**TASK GOAL**
Every line containing "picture" should be identified and copied from the data below.

Collected data
■ ■ ■ ■
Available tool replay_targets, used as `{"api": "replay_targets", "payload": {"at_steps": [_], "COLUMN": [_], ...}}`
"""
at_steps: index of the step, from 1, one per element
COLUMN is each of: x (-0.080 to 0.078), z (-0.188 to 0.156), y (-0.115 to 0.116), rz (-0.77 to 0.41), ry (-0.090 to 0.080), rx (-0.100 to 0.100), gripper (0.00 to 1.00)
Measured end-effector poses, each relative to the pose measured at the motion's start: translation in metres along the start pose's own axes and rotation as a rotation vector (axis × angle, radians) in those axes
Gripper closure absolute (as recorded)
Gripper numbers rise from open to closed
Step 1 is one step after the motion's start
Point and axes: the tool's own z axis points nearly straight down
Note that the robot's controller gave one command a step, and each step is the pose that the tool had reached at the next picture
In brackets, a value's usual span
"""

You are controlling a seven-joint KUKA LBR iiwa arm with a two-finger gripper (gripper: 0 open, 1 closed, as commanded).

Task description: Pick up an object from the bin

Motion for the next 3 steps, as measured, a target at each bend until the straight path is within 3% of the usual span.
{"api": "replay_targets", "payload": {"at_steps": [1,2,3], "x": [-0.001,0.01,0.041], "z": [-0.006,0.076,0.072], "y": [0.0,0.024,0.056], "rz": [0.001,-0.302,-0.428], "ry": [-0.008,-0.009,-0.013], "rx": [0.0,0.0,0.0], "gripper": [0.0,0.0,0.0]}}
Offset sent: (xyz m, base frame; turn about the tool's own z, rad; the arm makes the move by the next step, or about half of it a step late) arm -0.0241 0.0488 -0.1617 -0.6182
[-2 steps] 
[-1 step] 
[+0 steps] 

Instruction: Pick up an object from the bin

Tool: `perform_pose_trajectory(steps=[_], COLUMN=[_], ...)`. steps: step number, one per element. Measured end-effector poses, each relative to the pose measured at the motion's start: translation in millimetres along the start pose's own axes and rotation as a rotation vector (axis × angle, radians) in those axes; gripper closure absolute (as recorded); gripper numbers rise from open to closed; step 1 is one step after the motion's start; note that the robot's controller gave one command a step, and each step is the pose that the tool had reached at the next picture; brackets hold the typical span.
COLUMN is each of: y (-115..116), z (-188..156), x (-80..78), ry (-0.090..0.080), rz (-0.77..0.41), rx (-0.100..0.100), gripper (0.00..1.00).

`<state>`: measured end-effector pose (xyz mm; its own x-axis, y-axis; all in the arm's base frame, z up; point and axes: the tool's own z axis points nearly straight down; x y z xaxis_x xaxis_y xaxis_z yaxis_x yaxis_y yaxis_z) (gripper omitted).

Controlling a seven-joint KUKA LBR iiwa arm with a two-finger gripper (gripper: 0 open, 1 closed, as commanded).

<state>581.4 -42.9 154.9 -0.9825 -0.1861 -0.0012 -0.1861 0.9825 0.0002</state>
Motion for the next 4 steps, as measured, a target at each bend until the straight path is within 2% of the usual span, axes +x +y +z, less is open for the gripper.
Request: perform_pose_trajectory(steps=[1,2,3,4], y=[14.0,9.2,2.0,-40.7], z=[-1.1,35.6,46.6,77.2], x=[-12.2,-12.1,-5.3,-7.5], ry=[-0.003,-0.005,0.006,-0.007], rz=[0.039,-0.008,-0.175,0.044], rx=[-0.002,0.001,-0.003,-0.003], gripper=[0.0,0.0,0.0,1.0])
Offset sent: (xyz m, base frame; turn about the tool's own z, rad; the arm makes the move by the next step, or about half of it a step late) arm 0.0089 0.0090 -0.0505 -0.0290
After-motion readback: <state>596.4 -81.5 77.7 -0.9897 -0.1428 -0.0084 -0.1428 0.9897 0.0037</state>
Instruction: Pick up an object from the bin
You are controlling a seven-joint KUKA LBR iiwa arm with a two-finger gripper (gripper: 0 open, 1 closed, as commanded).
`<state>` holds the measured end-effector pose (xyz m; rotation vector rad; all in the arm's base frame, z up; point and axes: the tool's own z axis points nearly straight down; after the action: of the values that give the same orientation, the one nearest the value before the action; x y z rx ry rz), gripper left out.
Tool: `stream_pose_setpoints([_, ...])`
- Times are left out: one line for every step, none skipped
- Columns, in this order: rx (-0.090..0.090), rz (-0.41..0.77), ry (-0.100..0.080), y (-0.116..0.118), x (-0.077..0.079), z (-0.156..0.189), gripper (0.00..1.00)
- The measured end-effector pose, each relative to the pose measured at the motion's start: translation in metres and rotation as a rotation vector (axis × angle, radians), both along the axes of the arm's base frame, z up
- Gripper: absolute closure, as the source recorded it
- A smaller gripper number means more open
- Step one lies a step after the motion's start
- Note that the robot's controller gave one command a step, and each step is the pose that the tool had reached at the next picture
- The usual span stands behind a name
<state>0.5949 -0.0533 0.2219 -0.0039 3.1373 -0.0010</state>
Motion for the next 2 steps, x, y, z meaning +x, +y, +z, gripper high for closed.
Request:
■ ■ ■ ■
**TASK OUTPUT**
Note that the robot's controller gave one command a step, and each step is the pose that the tool had reached at the next picture
Tool: `perform_pose_trajectory(steps=[_], COLUMN=[_], ...)`. steps: step number, one per element. Measured end-effector poses, each relative to the pose measured at the motion's start: translation in millimetres along the start pose's own axes and rotation as a rotation vector (axis × angle, radians) in those axes; gripper closure absolute (as recorded); gripper numbers rise from open to closed; step 1 is one step after the motion's start; note that the robot's controller gave one command a step, and each step is the pose that the tool had reached at the next picture; brackets hold the typical span.
- Note that the robot's controller gave one command a step, and each step is the pose that the tool had reached at the next picture

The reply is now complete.